札幌が一歩抜け出した印象だ。1試合消化が少ないものの、15節を終えて2位の町田に勝点4差を付けて首位を快走。5月は4戦全勝と安定した強さが光った。11節から14節までの3試合(12節の熊本戦は順延)はすべて1-0の勝利。15節は躍進を遂げる山口を相手に3-1と力の差を見せつけた。エース都倉 賢が厳しいマークにあうなか、内村 圭宏ら他の攻撃陣が仕事をやってのけ、強烈なプレスをベースとした守備も安定。攻守に隙がなく、早くも独走の気配を漂わせている。
旋風を巻き起こしていた町田だったが、勢いにやや陰りが見られる。13節に北九州に敗れ無敗記録が11でストップすると翌14節も松本に0-1。好調を維持していた攻撃陣が結果を出せず、よもやの連敗を喫した。続く熊本戦には勝利したものの、再び勢いに乗れるかは今後の戦い次第。真価が問われる6月となりそうだ。
同じ昇格組の山口も調子は下降気味。13節にC大阪に4-2と快勝を収めた一方で、14節の長崎戦、15節の札幌戦はともに3失点で完敗を喫した。圧倒的な攻撃力を示しているものの、守備の不安定さが浮き彫りに。今後上位に踏み止まるためにはこのテーマをどう消化していくかが大きなポイントとなりそうだ。
3位のC大阪も状態はいいとは言えない。5月は2勝2分1敗と思うように勝点を積み重ねられなかった。もっとも直近の岡山戦を2-1でモノにしたのは大きい。新戦力の清原 翔平に移籍後初ゴールが生まれたのも好材料。今後、攻撃の選択肢を増やすキーマンとなりそうだ。4位に浮上した松本は守備の安定感が光る。5月は5試合でわずか1失点。攻撃陣も結果を出し始めており、昇格候補がいよいよ本領を発揮し始めている。
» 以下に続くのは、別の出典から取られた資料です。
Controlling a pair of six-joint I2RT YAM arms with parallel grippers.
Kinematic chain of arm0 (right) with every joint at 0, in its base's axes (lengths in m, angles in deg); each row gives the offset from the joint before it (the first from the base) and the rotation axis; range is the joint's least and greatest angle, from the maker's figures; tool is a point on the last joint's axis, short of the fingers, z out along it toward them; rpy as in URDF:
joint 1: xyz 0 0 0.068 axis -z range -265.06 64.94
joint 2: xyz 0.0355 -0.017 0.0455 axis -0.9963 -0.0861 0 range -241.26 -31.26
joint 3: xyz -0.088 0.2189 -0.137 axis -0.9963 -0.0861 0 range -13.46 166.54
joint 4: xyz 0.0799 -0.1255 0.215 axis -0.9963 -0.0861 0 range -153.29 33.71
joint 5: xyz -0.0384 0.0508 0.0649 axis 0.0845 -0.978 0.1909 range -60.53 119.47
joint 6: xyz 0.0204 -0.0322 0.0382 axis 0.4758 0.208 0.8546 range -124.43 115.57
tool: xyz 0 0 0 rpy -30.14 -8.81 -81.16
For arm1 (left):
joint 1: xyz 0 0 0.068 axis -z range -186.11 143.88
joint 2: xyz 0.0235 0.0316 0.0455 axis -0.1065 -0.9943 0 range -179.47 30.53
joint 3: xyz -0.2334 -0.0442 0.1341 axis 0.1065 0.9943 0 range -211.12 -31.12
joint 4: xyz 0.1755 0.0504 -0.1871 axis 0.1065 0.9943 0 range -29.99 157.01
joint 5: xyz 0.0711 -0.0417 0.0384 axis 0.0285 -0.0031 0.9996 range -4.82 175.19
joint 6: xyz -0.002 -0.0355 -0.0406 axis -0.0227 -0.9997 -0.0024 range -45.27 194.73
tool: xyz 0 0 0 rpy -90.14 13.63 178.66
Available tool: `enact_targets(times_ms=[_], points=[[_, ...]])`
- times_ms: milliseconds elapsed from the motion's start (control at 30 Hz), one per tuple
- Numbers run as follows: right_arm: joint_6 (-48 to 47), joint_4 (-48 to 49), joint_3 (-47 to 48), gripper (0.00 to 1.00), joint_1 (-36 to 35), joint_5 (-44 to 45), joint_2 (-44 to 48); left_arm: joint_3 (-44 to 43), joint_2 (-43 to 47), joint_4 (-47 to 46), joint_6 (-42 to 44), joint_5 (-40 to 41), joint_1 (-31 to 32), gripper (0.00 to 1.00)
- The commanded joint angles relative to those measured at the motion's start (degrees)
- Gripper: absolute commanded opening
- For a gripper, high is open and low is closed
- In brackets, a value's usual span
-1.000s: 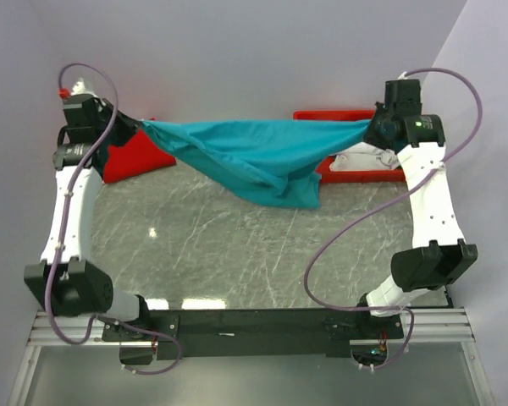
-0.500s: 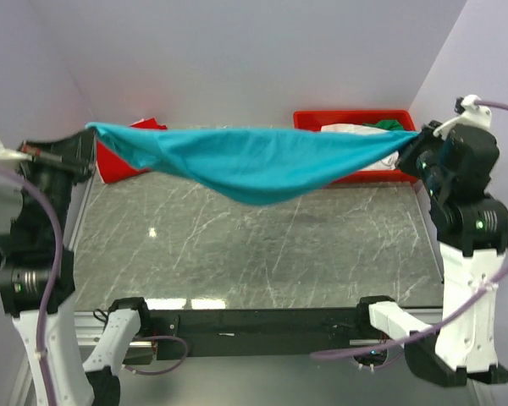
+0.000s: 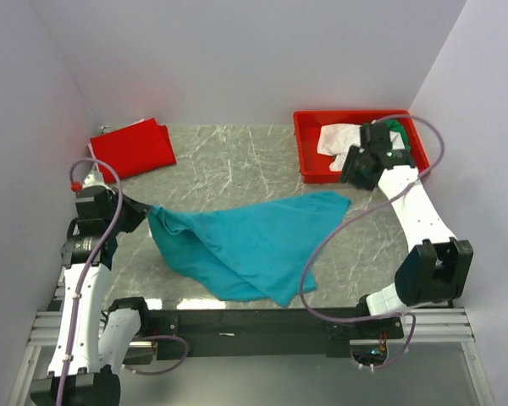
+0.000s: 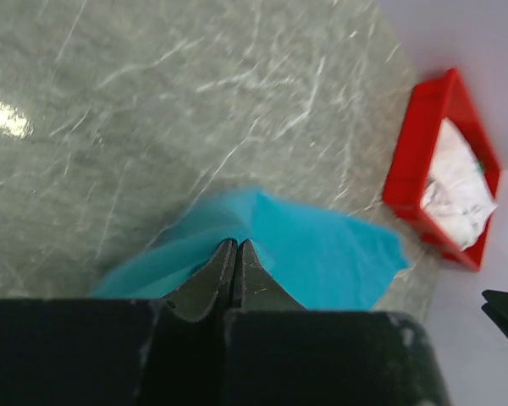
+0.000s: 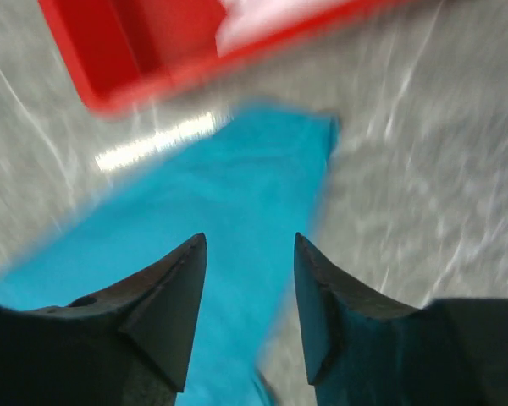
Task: Fold and stack the t-shirts
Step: Flatten the tshirt out
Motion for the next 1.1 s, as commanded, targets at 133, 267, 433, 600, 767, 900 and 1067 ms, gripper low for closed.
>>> enact_targets(times_ms=[133, 267, 433, 600, 767, 900, 1067], points=[[4.9, 0.9, -16.3, 0.57, -10.7, -4.7, 16.4, 5.6, -0.1, -3.1, 4.4, -3.4, 0.4, 0.01], [11.8, 2.9, -29.6, 0.57, -20.4, -11.4, 23.6, 7.7, 0.6, -2.3, 4.0, -3.6, 0.7, 0.01], [20.8, 7.9, -37.4, 0.57, -36.2, -14.9, 27.3, 8.0, -0.6, -1.5, 4.8, -2.3, 2.1, 0.01], [26.7, 14.0, -38.1, 0.56, -49.0, -14.5, 22.8, 6.0, -2.8, -0.9, 5.5, -1.6, 3.8, 0.01], [31.1, 16.1, -35.2, 0.56, -60.3, -11.6, 12.4, 5.2, -3.1, -0.1, 5.4, -1.6, 4.5, 0.01], [33.8, 14.0, -33.0, 0.55, -65.0, -9.0, 6.8, 4.8, -1.9, 1.8, 5.7, -1.2, 4.7, 0.01], [34.6, 15.2, -33.8, 0.56, -66.7, -6.8, 4.8, 4.9, 0.0, 4.2, 6.4, -0.3, 4.9, 0.01]])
京都も波に乗っている。現在3連勝中で5位に順位を上げた。序盤戦は勝ち切れない試合が目立ったが、ここへきて1点差で競り勝つ試合が増加。勝ちパターンをつかみつつあるだけに、今後も上位争いを演じていきそうだ。千葉と山形にも復調の気配が漂う。ともに5月は負けなしで乗り切った。いまだ中位に留まっているものの、地力を備えた両チームなだけに6月以降の巻き返しも十分に可能だろう。
最下位に沈む金沢は12節の山口戦でようやく今季初勝利。順延となっていた8節の愛媛戦でも勝利を挙げており、開幕からの低迷期を脱した感がある。21位の北九州も13節の町田戦で開幕以来の勝点3を奪取。苦戦が続く中で光明を見出している。
個人に目を向ければ水戸の本間 幸司が12節の北九州戦で前人未踏のJ2通算550試合出場を達成。2000年の初出場以来、17年に渡って積み重ねてきた偉業だ。また同じ12節には松本の高崎 寛之が東京V戦でハットトリックをマークしている。高崎にとっては水戸に所属した09年以来2度目の記録となった。
なにより5月の重要トピックは、震災の影響により活動を休止していた熊本の復帰だろう。15日に行われた13節の千葉戦でJ2の舞台に戻って来た熊本は、14節のホームゲームの水戸戦を日立柏サッカー場で、15節の町田戦はノエビアスタジアム神戸で開催。コンディション調整もままならず、地元で試合ができない苦しい状況下にあって、復帰後3連敗と厳しい現実を突きつけられている。それでも選手たちは「サッカーができる幸せ」をかみしめながら、被災地に勇気を与えようと必死にピッチを走り続けている。地元の方たちとともに勝利を喜び合う日が来るのを待望し、今後の熊本の健闘を祈りたい。